Repeat until: you have done this for a per-user limiter, a per-IP limiter, and a per-resource-cost limiter (where expensive requests cost more tokens than cheap ones).

Kata 3: Apply Little's Law to a Real Queue

Time limit: 20 minutes per run
Goal: concrete intuition for the latency/throughput/concurrency identity

Setup: pick any queue or thread pool you have production data on (a web server's request queue, a background job queue, a database connection pool). Gather:

  • Mean arrival rate λ (requests per second)
  • Mean time in system W (queue + service time, in seconds)
  • Mean items in system L (instantaneous queue depth + in-flight count)

Deliverables:

  1. Compute L = λ · W from λ and W and compare to measured L. How close is it?
  2. If they disagree by more than 10%, identify the reason (non-steady-state, batching, multiple classes of work).
  3. Now imagine traffic doubles (λ -> 2λ). Keeping W constant, what is the new L? Is that feasible with current capacity?
  4. Alternatively, keeping L capacity fixed (max concurrency), what is the new W? At what rate does W become unacceptable (pick the SLO threshold)?
  5. Walk to an instance of back-pressure: at what λ does the queue start rejecting?
  6. Sketch the utilization-latency curve (Kingman's M/M/1 approximation W = 1 / (μ − λ)) for μ = 100 rps and λ = 50, 80, 90, 95, 99. Note the inflection point.

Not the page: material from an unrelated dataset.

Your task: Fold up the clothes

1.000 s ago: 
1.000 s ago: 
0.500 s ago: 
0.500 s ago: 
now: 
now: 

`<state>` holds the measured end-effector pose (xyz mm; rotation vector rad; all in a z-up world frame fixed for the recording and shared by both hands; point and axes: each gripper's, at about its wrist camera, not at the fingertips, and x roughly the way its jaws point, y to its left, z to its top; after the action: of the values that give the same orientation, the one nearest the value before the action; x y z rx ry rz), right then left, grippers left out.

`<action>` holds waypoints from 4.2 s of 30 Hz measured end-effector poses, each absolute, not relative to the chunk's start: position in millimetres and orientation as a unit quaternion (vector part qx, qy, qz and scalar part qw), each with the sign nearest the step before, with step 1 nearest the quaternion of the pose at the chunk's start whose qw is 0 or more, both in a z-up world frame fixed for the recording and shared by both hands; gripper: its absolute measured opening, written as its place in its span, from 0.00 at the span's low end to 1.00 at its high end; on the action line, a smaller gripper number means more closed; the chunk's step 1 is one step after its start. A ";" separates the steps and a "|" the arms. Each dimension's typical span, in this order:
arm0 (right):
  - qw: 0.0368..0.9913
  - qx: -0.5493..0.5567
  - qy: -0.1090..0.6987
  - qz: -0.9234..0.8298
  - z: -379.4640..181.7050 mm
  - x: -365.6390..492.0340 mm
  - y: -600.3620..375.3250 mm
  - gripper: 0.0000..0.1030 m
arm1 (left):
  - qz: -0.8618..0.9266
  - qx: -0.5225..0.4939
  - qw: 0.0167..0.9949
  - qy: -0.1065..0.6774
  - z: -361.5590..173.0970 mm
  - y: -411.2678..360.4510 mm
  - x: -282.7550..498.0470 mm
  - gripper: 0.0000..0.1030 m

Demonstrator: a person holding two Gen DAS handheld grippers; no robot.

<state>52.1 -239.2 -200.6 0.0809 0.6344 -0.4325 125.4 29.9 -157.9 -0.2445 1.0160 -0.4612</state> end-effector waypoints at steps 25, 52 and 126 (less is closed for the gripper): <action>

Repeat until: you can eyeball any reported λ and W and immediately know whether the stated L is plausible.

Kata 4: Run a Tabletop Incident

Time limit: 45 minutes per run
Goal: drill the incident lifecycle without production risk

Setup: pick a scenario (one of):

  • Checkout p99 latency crosses SLO threshold at peak traffic; no recent deploy.
  • All writes to one region are failing with 503 at 3am; reads are fine.
  • Error budget is 90% consumed and it's day 10 of a 30-day window.
  • A customer reports a bug you can reproduce, but the service's dashboards all show green.

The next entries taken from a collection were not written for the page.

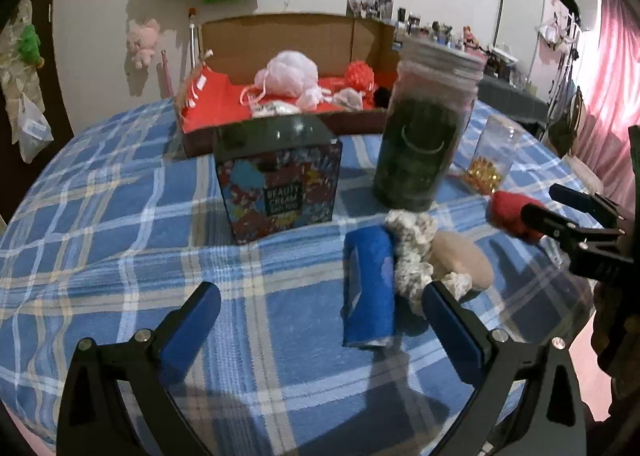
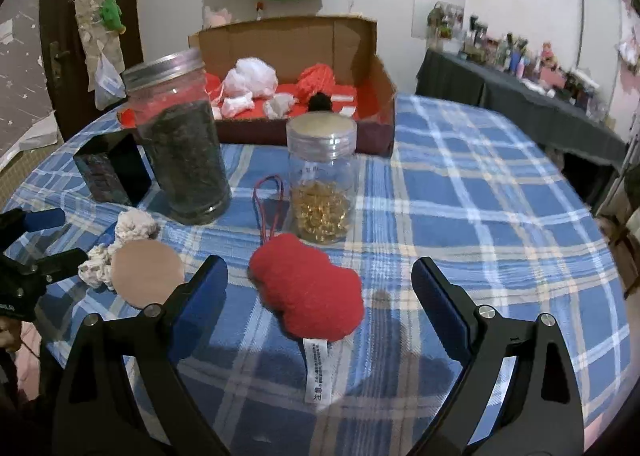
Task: Organize soft objects
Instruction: 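Grasp the blue roll with left tool while right tool grasps the red heart plush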
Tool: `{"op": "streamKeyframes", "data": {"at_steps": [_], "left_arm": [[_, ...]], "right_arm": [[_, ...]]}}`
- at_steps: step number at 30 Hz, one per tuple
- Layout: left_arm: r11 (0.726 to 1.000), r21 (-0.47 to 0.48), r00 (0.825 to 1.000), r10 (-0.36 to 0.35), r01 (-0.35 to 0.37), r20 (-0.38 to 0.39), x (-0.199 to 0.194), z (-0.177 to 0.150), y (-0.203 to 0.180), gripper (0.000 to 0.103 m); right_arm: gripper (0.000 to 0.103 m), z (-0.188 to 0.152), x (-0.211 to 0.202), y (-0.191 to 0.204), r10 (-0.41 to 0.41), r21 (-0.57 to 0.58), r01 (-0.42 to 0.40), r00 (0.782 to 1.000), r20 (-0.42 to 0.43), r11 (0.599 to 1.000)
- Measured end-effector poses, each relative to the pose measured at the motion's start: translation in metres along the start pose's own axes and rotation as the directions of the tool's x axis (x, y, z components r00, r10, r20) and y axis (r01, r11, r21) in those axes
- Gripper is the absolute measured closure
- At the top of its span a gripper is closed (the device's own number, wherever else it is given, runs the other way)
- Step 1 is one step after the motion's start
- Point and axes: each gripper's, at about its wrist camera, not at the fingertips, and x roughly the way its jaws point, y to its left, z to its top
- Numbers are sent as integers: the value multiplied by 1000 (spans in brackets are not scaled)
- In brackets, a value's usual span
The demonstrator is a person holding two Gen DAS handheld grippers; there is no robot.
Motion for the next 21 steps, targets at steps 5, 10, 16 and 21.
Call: {"op": "streamKeyframes", "data": {"at_steps": [5,10,16,21], "left_arm": [[1000,-15,999,-15,15,-44,12,3,3,5],[1000,-4,999,-21,21,-44,17,7,2,12],[999,24,999,38,-37,-36,20,11,-3,17],[999,26,998,49,-48,-40,23,11,-3,25]], "right_arm": [[9,-1,11,-5,46,10,-46,998,-44,999],[9,-2,15,-1,63,-16,-64,997,-54,998],[14,-4,17,4,145,-1,-145,987,-76,989],[17,-2,8,14,170,-16,-171,984,-54,985]]}}
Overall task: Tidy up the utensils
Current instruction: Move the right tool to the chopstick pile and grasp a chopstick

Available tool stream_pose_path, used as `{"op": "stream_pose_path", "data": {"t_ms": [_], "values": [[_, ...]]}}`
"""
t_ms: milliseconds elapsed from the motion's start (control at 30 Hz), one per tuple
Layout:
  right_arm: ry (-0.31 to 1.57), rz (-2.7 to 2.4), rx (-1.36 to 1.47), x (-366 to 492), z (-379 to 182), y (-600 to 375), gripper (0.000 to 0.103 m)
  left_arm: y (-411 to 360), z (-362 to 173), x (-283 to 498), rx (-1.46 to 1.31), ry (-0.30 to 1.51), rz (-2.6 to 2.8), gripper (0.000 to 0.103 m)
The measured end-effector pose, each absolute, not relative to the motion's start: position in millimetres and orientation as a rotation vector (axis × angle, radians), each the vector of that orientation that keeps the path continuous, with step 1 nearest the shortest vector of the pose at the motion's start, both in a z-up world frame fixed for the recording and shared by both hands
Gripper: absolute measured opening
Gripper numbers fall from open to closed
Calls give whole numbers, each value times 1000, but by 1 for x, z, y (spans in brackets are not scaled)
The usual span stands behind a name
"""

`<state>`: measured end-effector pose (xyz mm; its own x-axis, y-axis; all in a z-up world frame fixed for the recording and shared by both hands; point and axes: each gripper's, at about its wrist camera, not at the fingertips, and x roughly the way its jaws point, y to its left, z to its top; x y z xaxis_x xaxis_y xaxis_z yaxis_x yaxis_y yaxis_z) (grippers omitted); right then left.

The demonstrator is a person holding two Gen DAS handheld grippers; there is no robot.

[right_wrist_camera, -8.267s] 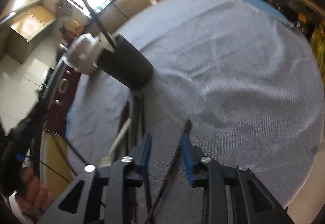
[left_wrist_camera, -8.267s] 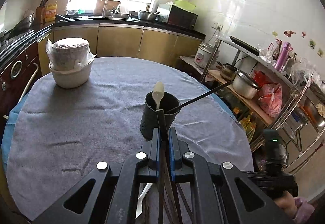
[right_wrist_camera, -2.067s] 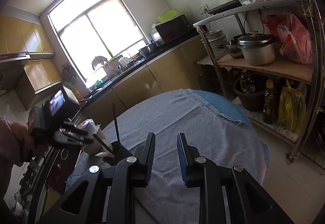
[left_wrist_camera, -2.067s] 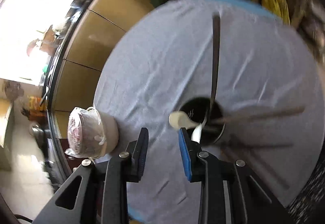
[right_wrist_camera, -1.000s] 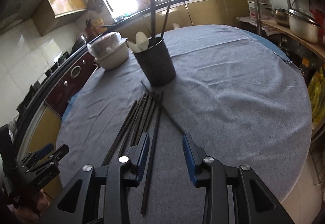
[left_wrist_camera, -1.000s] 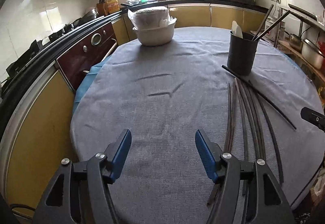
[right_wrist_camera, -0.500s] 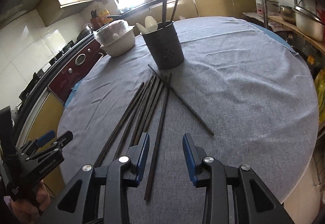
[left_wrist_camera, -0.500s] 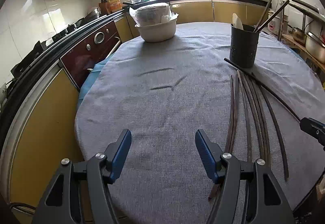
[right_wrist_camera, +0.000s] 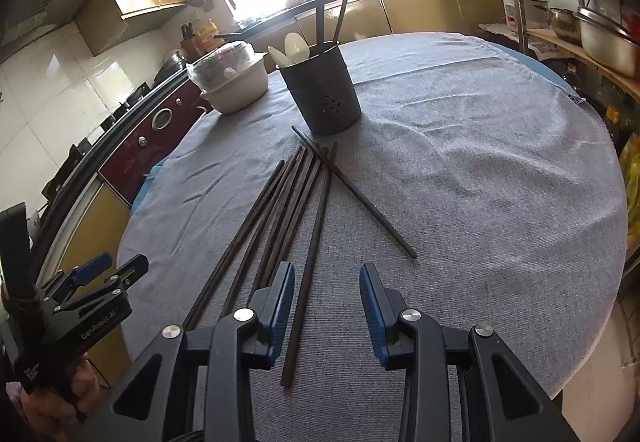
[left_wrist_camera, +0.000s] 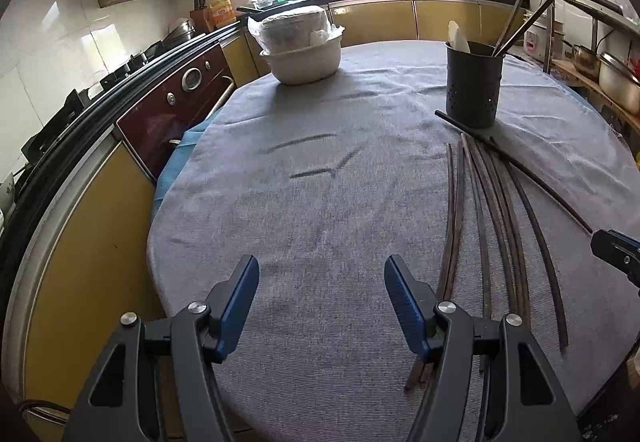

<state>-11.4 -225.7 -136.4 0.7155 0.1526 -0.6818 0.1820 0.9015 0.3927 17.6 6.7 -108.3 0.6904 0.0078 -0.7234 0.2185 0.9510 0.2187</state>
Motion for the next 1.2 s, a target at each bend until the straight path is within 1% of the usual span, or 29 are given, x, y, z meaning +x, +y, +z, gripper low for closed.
{"op": "stream_pose_path", "data": {"t_ms": [533,700,833,1000,1067,1133,1167,1200], "values": [[797,-7,437,-3,-137,-220,36,10,-117,26,282,840,-133,66],[775,-84,412,0,-133,-238,36,11,-128,31,268,903,-168,66],[827,-167,376,10,-142,-255,36,12,-141,32,241,963,-211,66],[880,-159,351,26,-156,-261,36,12,-146,31,216,994,-262,66],[904,-149,342,30,-162,-258,36,12,-148,31,202,1004,-281,61],[907,-146,322,30,-164,-253,35,10,-150,31,200,1015,-298,48],[908,-143,304,31,-164,-251,31,9,-151,31,193,1021,-311,46],[910,-141,295,31,-164,-249,27,8,-150,30,184,1019,-322,41]]}}
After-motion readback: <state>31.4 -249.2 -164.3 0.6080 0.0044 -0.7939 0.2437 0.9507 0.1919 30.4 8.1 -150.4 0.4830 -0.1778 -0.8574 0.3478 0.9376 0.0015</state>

Roles (act them out or play them yourself in writing):

  • Incident Commander (IC)
  • On-call engineer
  • Support liaison
  • Second service's on-call (downstream or upstream dependency)

Deliverables (as a written timeline with timestamps):

  1. Detect: what alert fired or signal arrived? How confident are you in the signal?
  2. Triage: severity, impact estimate, who to page. IC declares and names the channel.
  3. Mitigate: the first action. Justify why it is mitigation (user-facing effect stops) rather than resolution. Name the side effects.
  4. Continue mitigation for at least two more steps if the first doesn't fully resolve.
  5. Communicate: the exact text of the status update you post internally and (if any) externally.
  6. Resolve: the path from mitigated to root-cause fixed.
  7. Review: draft the postmortem's timeline, impact, causes, and three action items (specific, owned, dated).

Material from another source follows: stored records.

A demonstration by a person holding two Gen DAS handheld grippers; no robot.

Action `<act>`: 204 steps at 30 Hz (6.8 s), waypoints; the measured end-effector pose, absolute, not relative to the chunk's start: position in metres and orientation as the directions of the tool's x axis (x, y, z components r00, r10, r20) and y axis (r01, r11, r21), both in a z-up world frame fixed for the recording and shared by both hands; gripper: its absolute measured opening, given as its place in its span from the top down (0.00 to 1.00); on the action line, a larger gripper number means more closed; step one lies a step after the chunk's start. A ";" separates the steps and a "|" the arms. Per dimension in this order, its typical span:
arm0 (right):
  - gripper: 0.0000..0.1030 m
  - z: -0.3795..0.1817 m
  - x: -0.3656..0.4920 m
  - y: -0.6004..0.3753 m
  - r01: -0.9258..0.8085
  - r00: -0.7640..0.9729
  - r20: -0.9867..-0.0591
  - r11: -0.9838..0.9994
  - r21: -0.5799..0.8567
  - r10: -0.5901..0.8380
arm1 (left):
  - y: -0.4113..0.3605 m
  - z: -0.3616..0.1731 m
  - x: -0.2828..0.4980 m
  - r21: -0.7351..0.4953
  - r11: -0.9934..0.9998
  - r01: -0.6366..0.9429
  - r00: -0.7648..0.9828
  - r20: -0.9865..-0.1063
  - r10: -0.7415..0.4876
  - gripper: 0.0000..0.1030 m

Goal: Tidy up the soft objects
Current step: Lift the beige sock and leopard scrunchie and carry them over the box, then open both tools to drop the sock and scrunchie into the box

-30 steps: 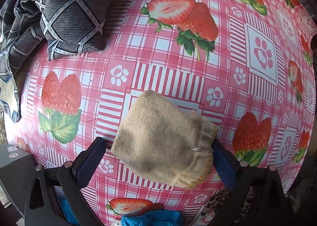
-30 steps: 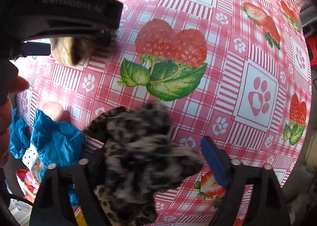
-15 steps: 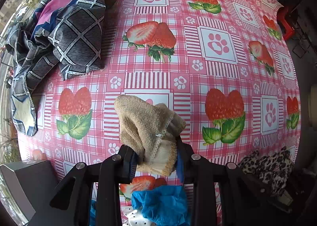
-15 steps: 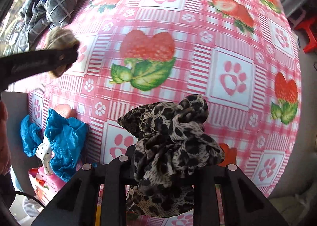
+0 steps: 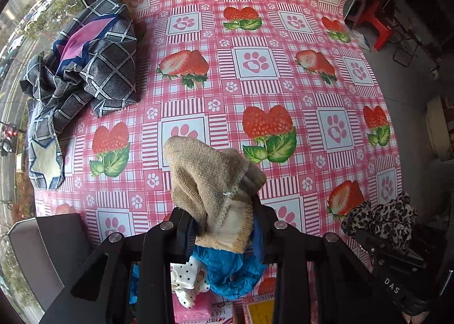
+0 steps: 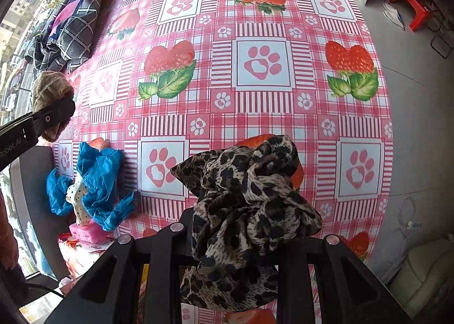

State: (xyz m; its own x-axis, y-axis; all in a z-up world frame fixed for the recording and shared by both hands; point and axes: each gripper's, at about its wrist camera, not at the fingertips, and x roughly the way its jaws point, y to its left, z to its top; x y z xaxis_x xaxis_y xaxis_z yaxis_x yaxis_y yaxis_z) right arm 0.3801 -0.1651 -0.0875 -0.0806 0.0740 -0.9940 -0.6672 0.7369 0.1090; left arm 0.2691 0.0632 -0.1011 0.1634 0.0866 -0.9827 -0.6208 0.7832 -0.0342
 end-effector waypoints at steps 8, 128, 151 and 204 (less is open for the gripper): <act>0.74 -0.063 0.339 -0.209 -0.623 -0.059 -0.996 0.777 0.092 0.071 | 0.043 -0.077 0.220 -0.030 0.784 -0.620 0.168 -0.981 0.095 0.67; 0.74 0.008 0.016 -0.037 -0.983 -0.081 -0.988 0.152 0.100 0.128 | 0.073 -0.026 -0.149 -0.112 0.344 -0.932 0.182 -0.967 0.180 0.65; 0.74 0.001 0.003 0.013 -0.982 -0.152 -0.980 0.092 0.165 0.131 | 0.090 -0.048 -0.144 -0.065 0.328 -0.942 0.115 -0.984 0.135 0.64; 0.05 -0.011 0.150 0.000 -0.830 -0.296 -0.944 0.449 0.330 0.145 | 0.076 -0.039 -0.069 -0.191 0.467 -0.863 0.240 -0.970 0.048 0.10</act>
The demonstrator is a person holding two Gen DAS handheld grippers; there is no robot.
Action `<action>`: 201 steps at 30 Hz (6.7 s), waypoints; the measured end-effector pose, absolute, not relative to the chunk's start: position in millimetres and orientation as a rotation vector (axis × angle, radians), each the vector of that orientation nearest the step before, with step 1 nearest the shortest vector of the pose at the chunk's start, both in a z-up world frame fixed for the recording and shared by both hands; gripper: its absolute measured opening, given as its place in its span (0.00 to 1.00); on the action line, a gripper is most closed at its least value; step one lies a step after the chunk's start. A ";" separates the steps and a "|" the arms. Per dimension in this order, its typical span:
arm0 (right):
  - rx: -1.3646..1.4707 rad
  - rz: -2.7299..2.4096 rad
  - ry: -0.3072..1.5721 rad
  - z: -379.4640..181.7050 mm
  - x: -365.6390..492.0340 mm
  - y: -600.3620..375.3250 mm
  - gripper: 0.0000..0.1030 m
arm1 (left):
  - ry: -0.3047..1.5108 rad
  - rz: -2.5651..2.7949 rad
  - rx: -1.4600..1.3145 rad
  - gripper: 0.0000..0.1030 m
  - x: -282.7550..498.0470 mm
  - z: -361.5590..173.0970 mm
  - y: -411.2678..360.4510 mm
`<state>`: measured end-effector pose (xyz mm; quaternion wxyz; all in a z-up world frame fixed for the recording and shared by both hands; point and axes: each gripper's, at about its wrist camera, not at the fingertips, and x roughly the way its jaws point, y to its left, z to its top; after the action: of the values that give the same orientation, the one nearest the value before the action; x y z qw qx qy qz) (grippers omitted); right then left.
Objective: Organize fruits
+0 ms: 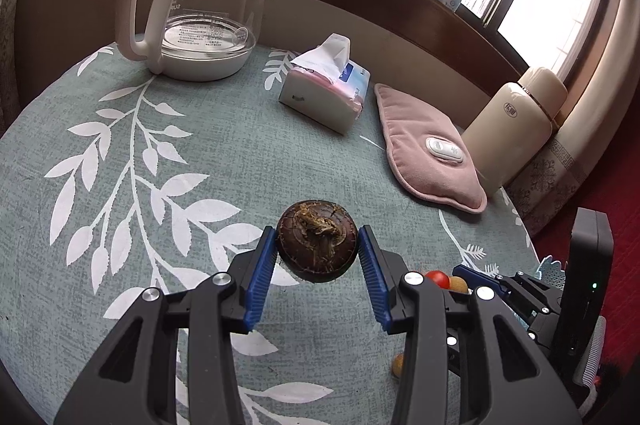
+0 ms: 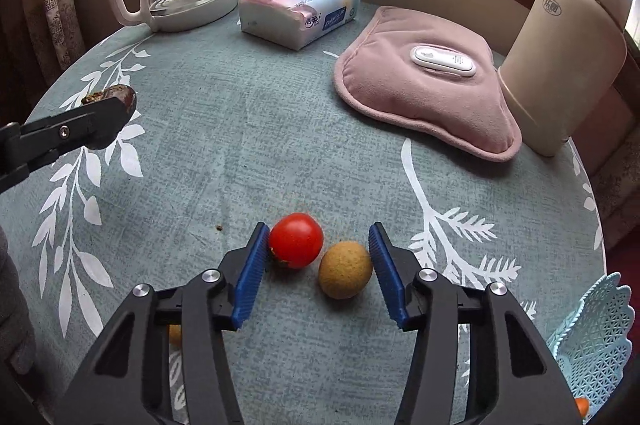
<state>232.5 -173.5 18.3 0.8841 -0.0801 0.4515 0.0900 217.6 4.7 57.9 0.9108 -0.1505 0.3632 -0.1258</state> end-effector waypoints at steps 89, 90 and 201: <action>0.350 -0.267 0.628 76.1 35.9 -373.3 0.60 | 0.746 -0.450 -0.230 0.41 186.8 58.4 -56.2; 0.349 -0.275 0.618 77.3 31.7 -375.3 0.61 | 0.746 -0.459 -0.222 0.41 184.1 58.1 -59.9; 0.399 -0.294 0.419 79.8 -25.2 -395.0 0.91 | 0.765 -0.251 -0.127 0.85 145.3 50.9 -71.8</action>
<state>-25.2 -395.0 79.8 0.9478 0.1962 0.2056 -0.1445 145.3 -71.8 50.9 0.9182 -0.0619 0.3718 -0.1221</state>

Bonus: write the two-level burn-rate alert that would have caught this scenario 5 minutes earlier.

Repeat until: you can move cleanly between phases without collapsing "mitigate" and "resolve," you never page someone who can't help, and your postmortem drafts are blameless by default.

Completion Standard

  • Ran Kata 1 for at least two different APIs. Each produced a defensible SLO doc.
  • Ran Kata 2 with at least two different rate-limit models. You know when to pick which.
  • Ran Kata 3 for at least two different queues and can reason from any two of L, λ, W to the third.
  • Ran Kata 4 for at least two scenarios. You can play IC in writing without conflating phases.
  • You can explain each kata's core technique in one sentence.